◆ Problem requirements ◆
In the listing below, the lines starting with the line with "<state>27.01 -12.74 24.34" and going on through the line with "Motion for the" are to be reproduced exactly, and only those.

◆ Raw data ◆
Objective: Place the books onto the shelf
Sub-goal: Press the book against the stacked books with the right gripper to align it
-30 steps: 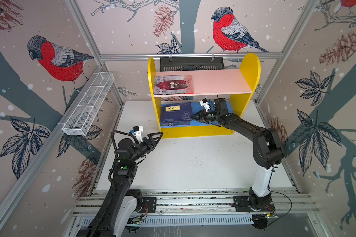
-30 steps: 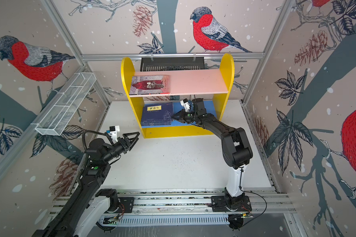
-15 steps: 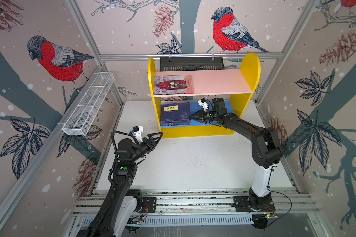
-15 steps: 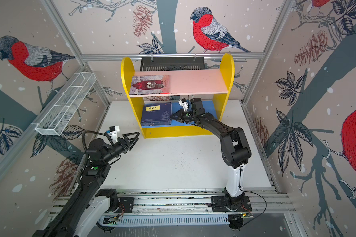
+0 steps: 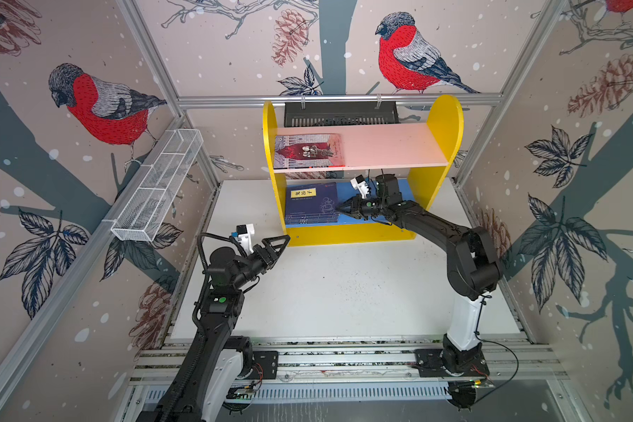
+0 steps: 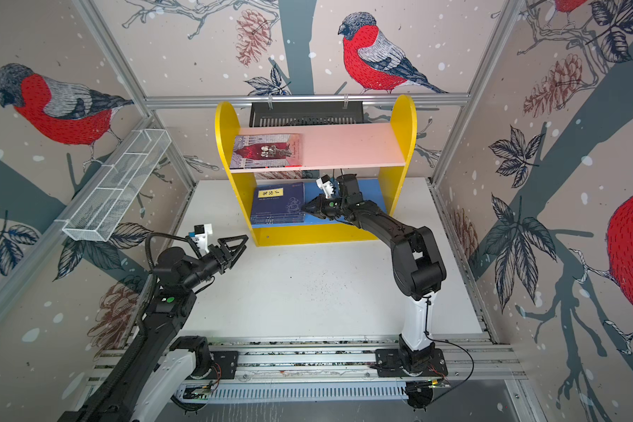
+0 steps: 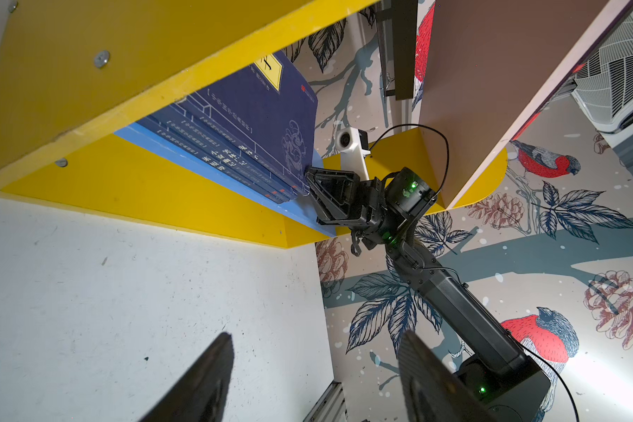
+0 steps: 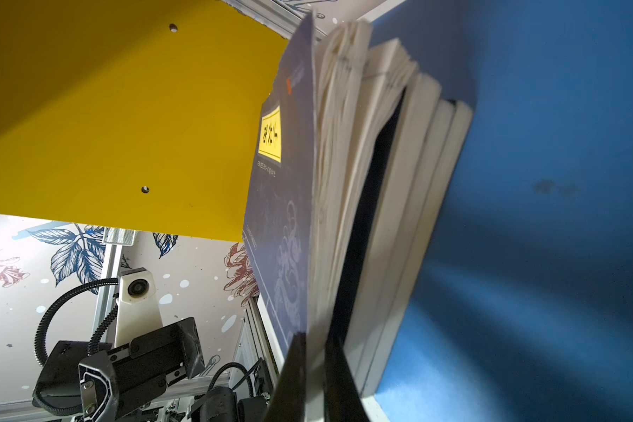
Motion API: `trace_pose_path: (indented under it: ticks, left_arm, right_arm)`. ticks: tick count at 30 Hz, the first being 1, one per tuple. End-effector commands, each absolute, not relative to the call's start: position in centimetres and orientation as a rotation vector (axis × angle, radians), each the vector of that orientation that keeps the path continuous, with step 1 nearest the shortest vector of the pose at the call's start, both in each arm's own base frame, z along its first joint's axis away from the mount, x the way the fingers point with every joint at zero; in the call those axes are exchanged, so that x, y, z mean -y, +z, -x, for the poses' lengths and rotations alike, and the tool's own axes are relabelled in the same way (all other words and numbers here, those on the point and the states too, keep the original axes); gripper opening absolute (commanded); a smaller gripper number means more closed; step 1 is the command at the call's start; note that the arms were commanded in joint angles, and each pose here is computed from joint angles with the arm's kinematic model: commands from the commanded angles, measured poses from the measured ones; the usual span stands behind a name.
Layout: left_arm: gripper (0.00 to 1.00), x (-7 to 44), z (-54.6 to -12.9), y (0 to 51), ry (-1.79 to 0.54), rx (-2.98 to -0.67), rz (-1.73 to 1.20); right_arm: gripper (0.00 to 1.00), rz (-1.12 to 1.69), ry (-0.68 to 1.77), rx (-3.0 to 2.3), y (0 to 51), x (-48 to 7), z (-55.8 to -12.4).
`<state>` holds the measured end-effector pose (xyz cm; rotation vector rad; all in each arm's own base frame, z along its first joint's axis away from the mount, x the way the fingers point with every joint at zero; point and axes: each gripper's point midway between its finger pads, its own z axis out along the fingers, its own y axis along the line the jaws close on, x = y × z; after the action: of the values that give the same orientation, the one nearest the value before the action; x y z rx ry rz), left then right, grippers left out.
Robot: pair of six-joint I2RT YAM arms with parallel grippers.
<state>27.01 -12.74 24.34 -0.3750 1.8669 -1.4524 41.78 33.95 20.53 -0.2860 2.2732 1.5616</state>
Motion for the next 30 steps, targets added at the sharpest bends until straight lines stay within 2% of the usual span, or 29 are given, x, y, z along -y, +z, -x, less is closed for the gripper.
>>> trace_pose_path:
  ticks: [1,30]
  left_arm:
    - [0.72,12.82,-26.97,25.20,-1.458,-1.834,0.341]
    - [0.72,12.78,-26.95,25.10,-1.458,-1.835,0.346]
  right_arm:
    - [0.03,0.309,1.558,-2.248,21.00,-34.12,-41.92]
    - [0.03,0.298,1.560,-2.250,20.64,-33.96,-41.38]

◆ Solution to the problem ◆
<state>27.01 -12.74 24.34 -0.3750 1.8669 -1.4524 41.78 33.95 20.53 -0.2860 2.2732 1.5616</state>
Motion for the next 30 steps, targets added at the sharpest bends until straight lines stay within 2% of the usual span, or 29 are given, x, y, z along -y, +z, -x, less is closed for the gripper.

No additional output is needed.